Running Time: 125 Minutes

Certification: 18

Starring: Kim Yoon-seok, Ha Jung-woo, Seo Young-hee, Kim You-jung, Jeong In-gi, Park Hyo-ju, Jo Deok-jae, Choi Jung-woo, Oh Yeon-ah

Making his feature debut, co-writer/director Na Hong-jin opens with the sight of a sex-worker meeting her client before they drive to his desired location. She parks her car askew upon arriving, believing that this will be a typical job which will quickly end with a sharpish return to her car. The film then cuts to a rainy day, with the dirty windscreen and numerous parking tickets indicating that much time has passed. She never made it back to her car, and it seems she was just the latest victim who vanished without a trace.

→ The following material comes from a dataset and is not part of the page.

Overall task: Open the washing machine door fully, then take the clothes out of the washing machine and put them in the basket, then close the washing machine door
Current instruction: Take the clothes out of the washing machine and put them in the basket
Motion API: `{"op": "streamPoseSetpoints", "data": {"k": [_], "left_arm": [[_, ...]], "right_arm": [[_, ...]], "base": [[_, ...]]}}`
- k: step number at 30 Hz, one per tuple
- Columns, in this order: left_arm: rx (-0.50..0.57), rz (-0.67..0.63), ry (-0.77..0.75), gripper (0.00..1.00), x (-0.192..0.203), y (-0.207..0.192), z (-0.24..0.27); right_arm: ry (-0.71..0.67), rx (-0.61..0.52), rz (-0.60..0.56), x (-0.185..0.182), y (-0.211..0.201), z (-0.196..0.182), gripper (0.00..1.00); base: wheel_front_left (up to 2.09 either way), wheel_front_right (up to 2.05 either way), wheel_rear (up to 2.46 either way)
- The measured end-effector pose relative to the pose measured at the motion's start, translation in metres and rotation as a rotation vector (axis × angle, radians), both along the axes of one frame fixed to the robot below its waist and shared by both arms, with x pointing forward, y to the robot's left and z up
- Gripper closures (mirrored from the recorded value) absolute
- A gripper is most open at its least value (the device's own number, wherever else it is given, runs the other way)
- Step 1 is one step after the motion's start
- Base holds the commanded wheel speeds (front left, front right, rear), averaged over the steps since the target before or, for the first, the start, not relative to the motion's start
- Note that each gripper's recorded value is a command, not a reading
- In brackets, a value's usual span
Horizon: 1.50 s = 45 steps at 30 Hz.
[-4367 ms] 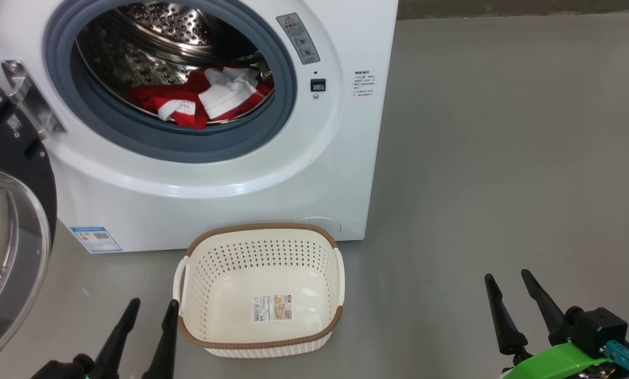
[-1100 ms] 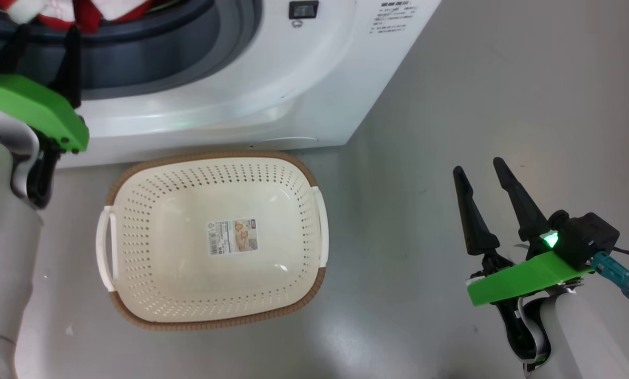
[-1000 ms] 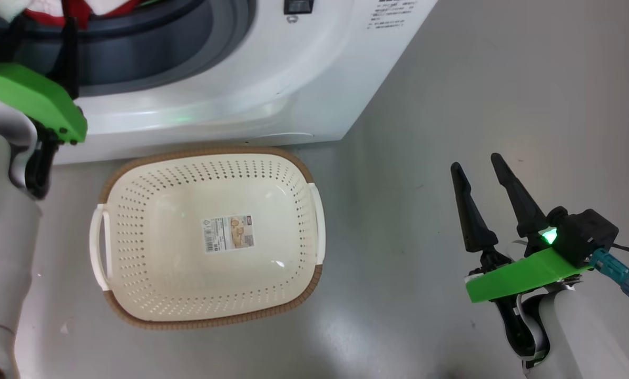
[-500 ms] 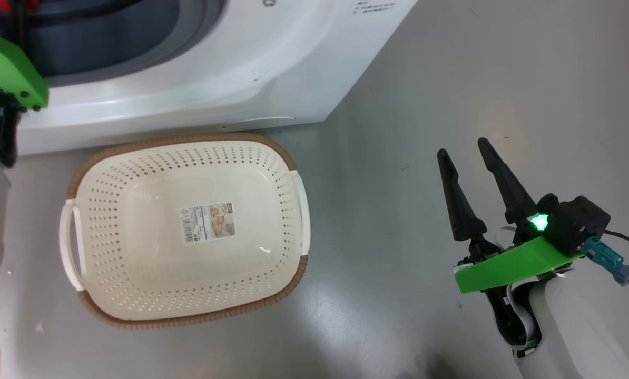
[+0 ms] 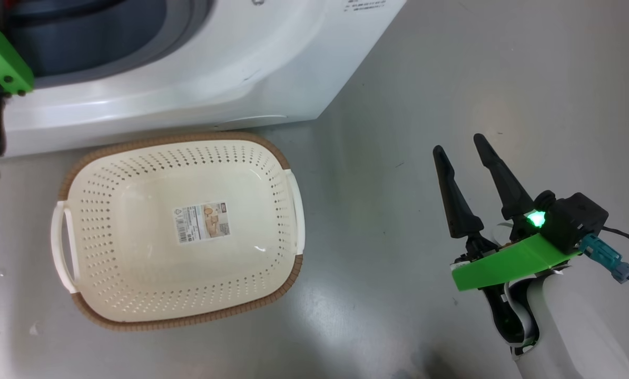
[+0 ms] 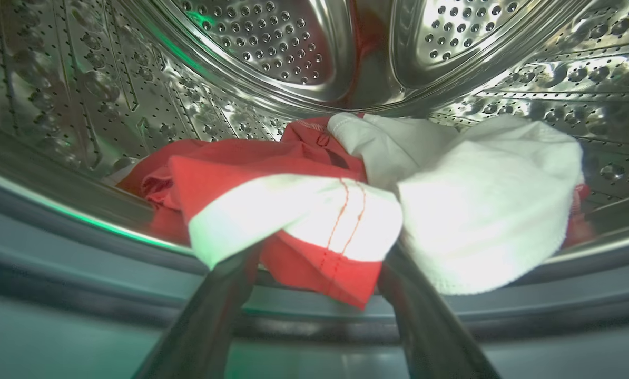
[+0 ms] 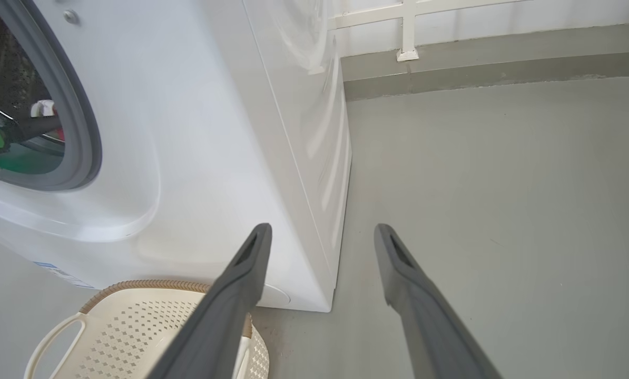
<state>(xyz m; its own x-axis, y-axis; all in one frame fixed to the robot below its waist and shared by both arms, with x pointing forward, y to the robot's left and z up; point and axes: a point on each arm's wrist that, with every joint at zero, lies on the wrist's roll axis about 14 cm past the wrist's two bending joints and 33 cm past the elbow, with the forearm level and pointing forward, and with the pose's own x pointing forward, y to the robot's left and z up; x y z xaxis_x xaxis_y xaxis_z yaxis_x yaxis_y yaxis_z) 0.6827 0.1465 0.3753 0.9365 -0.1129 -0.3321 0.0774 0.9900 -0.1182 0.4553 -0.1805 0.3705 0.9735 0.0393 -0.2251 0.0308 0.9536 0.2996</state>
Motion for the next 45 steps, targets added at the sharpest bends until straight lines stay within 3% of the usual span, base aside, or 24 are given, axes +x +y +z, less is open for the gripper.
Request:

The Chaser follows disgraced ex-detective Jung-ho (Kim Yoon-seok), who has changed careers to become a pimp. He is in financial trouble after a number of his employees have disappeared without clearing their debts, although he soon finds evidence that the girls had all met the same client before disappearing. He catches Ji Young-min (Ha Jung-woo), the serial killer responsible, although only has twelve-hours to find evidence that will prevent the killer from being released and find Mi-jin (Seo Young-hee), the latest disappeared girl who remains alive.

There is a point in the narrative where Mi-jin discovers more signs that she is in danger, with the dawning realisation conveyed through Seo Young-hee's performance for an unsettling moment. It also serves as a tremendous reveal for viewers regarding how distressing the film will become, as it gives way for graphic and upsetting moments that will leave viewers' stomachs in knots. Na Hong-jin crafts an unnerving tone borne from the unfolding cat-and-mouse game, while layering it with a palpable frustration at how little outside forces seem to care about the case. While the media coverage focuses on a grotesque act of protest against the mayor, no interest appears to be spared for a serial killer that targets sex workers, yet that does not stop governmental politics resulting in decisions which hinders the crime being solved.

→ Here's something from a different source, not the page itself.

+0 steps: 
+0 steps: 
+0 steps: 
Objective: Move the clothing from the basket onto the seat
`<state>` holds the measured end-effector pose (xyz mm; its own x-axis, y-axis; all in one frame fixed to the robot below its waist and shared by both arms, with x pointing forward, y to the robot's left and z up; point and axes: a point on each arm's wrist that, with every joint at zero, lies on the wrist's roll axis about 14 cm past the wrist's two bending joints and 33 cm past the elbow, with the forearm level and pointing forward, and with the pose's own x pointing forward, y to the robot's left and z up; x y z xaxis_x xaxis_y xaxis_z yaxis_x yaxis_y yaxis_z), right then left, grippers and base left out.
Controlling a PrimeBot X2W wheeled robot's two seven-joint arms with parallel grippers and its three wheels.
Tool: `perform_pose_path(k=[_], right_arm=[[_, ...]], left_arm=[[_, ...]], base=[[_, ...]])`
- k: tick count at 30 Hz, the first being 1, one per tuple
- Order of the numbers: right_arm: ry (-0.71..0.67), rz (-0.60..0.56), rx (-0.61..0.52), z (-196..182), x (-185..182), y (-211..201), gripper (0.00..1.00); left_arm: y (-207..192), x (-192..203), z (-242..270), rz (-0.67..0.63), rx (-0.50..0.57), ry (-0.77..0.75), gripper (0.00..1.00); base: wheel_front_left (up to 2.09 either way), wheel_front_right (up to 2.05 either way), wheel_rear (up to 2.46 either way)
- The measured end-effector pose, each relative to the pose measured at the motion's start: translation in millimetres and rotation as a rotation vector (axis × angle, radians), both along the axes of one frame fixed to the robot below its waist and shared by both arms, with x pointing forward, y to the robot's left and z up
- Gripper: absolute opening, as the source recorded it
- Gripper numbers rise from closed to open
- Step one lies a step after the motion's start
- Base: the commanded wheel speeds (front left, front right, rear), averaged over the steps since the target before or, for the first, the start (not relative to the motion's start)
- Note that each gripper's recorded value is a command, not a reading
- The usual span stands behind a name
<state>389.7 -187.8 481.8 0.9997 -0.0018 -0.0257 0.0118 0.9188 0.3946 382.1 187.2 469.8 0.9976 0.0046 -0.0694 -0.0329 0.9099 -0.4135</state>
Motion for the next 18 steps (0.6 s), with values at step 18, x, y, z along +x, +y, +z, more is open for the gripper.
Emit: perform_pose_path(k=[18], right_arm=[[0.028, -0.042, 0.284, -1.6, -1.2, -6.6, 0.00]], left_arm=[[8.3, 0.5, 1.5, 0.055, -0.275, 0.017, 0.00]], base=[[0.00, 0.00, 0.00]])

With the film built around two characters engaged in a game of wits, the central performances tremendously bring alive this breathtaking back-and-forth. Kim Yoon-seok captures the rougher edges of Jung-ho which mask his inner vulnerability, as he becomes determined to save Mi-jin by finding the necessary evidence to prove the killer's identity. Opposite to him is a chillingly calm performance from Ha Jung-woo, which captures an assured confidence in this sickening killer that he will get away with his crimes.

While the strange mixture of tonal shifts and genres can feel jarring at times, these moments thankfully pass by swiftly. It is all part of a 125-minute runtime which ensures not a moment feels wasted, leaving viewers breathless amidst the engrossing feature. While The Chaser is not a hopeful film, it remains a phenomenal debut that will leave hearts pounding like a drum.